Keeping costs in check
Of course, the budget is not completely made up of travel costs. Most budgets include elements of promotional marketing, database costs, logistics costs and subsidiary rewards for those who perhaps do not achieve the top places. There will also be tax to pay on rewards, depending on your local tax regime and fees to agencies if you are using an agency to organise the project. When you work through all these costs you will find that only, say 55% of the budget will be spent on actual travel or the rewards.
In this case a budget of £217,800 will only allow for an actual travel/rewards spend of £120,000. This needs to be understood from the outset, otherwise there will be a lot of disappointed potential winners.
Keynotes
- Be aware of ‘incentive fatigue’. Organisations new to incentives will often create sales increases of 30%-50% or more, simply because the technique is novel. Seasoned users may only experience an uplift of say 5%-10%, so the ROI for each type of situation will be different.
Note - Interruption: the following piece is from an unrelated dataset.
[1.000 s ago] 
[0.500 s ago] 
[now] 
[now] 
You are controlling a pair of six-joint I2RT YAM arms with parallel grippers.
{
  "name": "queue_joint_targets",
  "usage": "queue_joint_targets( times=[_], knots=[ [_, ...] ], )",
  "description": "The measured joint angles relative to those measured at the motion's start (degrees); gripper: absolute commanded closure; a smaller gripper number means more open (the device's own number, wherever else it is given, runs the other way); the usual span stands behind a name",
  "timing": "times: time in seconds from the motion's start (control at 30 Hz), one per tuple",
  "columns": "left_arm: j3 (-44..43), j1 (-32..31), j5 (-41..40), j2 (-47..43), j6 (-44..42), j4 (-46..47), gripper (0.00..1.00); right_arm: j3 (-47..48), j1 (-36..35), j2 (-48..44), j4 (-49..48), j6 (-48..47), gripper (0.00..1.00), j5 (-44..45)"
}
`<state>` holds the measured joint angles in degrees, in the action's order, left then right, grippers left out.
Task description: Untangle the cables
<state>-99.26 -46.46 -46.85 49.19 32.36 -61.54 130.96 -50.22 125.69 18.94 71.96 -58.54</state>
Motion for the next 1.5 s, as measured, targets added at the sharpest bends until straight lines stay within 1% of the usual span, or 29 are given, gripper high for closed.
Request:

- Incentives work best in a neutral or growing financial environment. Using incentives to shore up a bad product or to fight a general downturn can only be a temporary solution.
- Try to reward as many people as possible rather than simply spending the entire all the budget on the top echelon. There are more incremental sales in the middle band collectively than in your elite performers as a group.
- Don’t forget to include taxes in your ROI budget…most rewards are benefits in kind and are therefore taxable at the winners’ highest rate. 20 winners at say, £2,000 travel cost per head at the top tax rate is a lot of money to have to recoup from the budget.